◆ What to work on ◆
Reproduce the data that follows precisely.

=== Begin Enclosure ===

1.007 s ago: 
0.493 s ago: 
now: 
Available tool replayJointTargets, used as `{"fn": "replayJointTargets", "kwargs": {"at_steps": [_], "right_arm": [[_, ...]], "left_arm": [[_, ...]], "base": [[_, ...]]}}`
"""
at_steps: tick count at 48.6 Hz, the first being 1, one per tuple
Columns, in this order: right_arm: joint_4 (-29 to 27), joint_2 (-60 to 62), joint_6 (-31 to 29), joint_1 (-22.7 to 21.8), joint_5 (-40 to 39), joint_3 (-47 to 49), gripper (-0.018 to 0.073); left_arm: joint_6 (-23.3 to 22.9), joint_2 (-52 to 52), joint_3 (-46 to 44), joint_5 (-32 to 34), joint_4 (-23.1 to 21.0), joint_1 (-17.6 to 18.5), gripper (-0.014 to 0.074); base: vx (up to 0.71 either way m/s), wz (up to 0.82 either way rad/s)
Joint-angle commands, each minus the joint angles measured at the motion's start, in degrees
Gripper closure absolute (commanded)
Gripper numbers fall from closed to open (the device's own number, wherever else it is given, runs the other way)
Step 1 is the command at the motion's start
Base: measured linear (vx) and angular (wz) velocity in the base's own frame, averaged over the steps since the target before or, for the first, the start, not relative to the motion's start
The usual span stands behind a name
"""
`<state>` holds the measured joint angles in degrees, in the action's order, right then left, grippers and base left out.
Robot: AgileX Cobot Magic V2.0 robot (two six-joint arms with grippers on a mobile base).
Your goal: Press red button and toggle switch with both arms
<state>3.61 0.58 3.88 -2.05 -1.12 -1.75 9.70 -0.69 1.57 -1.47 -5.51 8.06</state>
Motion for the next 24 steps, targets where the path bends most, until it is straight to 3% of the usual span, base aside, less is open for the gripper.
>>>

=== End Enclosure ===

◆ Result for this task ◆
1.007 s ago: 
0.493 s ago: 
now: 
Available tool replayJointTargets, used as `{"fn": "replayJointTargets", "kwargs": {"at_steps": [_], "right_arm": [[_, ...]], "left_arm": [[_, ...]], "base": [[_, ...]]}}`
"""
at_steps: tick count at 48.6 Hz, the first being 1, one per tuple
Columns, in this order: right_arm: joint_4 (-29 to 27), joint_2 (-60 to 62), joint_6 (-31 to 29), joint_1 (-22.7 to 21.8), joint_5 (-40 to 39), joint_3 (-47 to 49), gripper (-0.018 to 0.073); left_arm: joint_6 (-23.3 to 22.9), joint_2 (-52 to 52), joint_3 (-46 to 44), joint_5 (-32 to 34), joint_4 (-23.1 to 21.0), joint_1 (-17.6 to 18.5), gripper (-0.014 to 0.074); base: vx (up to 0.71 either way m/s), wz (up to 0.82 either way rad/s)
Joint-angle commands, each minus the joint angles measured at the motion's start, in degrees
Gripper closure absolute (commanded)
Gripper numbers fall from closed to open (the device's own number, wherever else it is given, runs the other way)
Step 1 is the command at the motion's start
Base: measured linear (vx) and angular (wz) velocity in the base's own frame, averaged over the steps since the target before or, for the first, the start, not relative to the motion's start
The usual span stands behind a name
"""
`<state>` holds the measured joint angles in degrees, in the action's order, right then left, grippers and base left out.
Robot: AgileX Cobot Magic V2.0 robot (two six-joint arms with grippers on a mobile base).
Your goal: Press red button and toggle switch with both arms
<state>3.61 0.58 3.88 -2.05 -1.12 -1.75 9.70 -0.69 1.57 -1.47 -5.51 8.06</state>
Motion for the next 24 steps, targets where the path bends most, until it is straight to 3% of the usual span, base aside, less is open for the gripper.
>>>

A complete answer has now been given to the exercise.